The future in science

Of course, scientists know the applications they work on will have an impact on society. Actually, this is often what drives them. That doesn’t necessarily mean they have a concrete view of this impact, as it is fairly remote from their daily routines. Even so, developing impact scenarios at an early stage could have significant benefits.

Suppose you are a PhD-student working on a new application of certain nanoparticles. Naturally, your first priority will be to get the technology working. After all, this is largely what your thesis will be evaluated on. There is no immediate scientific need to consider the risk your nanoparticles might pose once released into the environment. This will depend on the eventual business model – and that is not your most pressing interest as an up and coming scientist either.


Understandable though this situation is, a scientific project should not be undertaken without a broader understanding of its possible consequences, says assistant professor Kornelia Konrad, who has done extensive research into responsible research and innovation within NanoNextNL, the Dutch national research programme for nanotechnology.

‘The general idea that a broader view is desirable, is easily acknowledged’, she explains. ‘The question is how to implement it. One approach developed within NanoNextNL is giving courses so researchers are stimulated to think about the effects of their own project. Ideally, however, they should be supported to do this over a longer period of time, which is now done by offering coaching. Currently, a set of tools is under development that may help researchers to assess the consequences of their work.’

Nanotechnology has proved to be one sector where uncertainty about effects, as well as about what users precisely need, has resulted in a bottleneck for applications. Scientific breakthroughs are plentiful, but market penetration takes its time in some areas, because companies hesitate as the outlook for commercial performance or social acceptance is vague and uncertain. This in turn may at some point put a break on scientific progress. Hence, the case is clear for nanotechnologists to consider business models and environmental/social scenarios as they are developing their applications.

This is certainly not to say that the issues are less pressing in other fields. Konrad: ‘Although most expertise has been developed in the context of nanotechnology, other fields need to be explored as well, such as ICT and 3D printing.’

Demands on scientists

Now, Konrad and her colleague Bart Walhout, a PhD-student working on the governance of emerging technologies, are attempting to take to the European level the expertise acquired in the Netherlands and in other national projects. The aim is to develop a framework for governing research and innovation systems, which builds on existing practices to promote responsible forms of research and innovation. Also, it should facilitate responsible research and innovation for different circumstances and different technology fields.

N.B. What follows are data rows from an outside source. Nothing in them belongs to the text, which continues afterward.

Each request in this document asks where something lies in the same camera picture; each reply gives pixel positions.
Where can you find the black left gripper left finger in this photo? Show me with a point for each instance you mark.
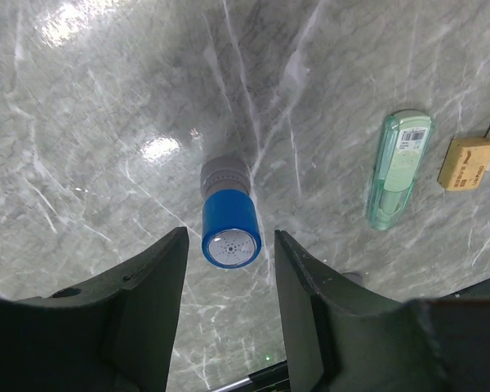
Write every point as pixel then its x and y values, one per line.
pixel 112 332

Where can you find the blue glue stick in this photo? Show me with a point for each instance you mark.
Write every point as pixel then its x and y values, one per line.
pixel 231 236

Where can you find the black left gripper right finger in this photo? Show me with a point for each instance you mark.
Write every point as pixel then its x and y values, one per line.
pixel 340 336

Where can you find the tan eraser block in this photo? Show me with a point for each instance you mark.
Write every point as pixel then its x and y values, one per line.
pixel 465 163

‘This is not just about the internal workings of science’, Walhout says. ‘There is also a public policy component. For instance, scientists nowadays are almost solely evaluated on their publications and, sometimes, the economic relevance of their research. If other demands are made on scientists, this should be reflected in the way they are funded and evaluated.’

Actually, the research programme addresses three levels: the work floor of specific research projects, policy and the intermediate level of technology and application fields. The task is complex, Walhout concedes. ‘Most of the time it simply is not very clear what the impact of some development will be. You may have developed a diagnostic test or a sensor, the function of which is itself evident. Yet it may be difficult to predict how wide spread its use will be and in what way it will affect users and their surroundings.’

Complexity and difficulty are, of course, no deterrent for ambitious scientists. Actually predicting the future will remain as impossible as ever. However, anticipating possible developments through sophisticated scenario building and developing a toolbox of courses, knowledge bases, protocols for including expertise from various disciplines, public debate, and so on, can at least help to carefully steer research and innovation into useful directions.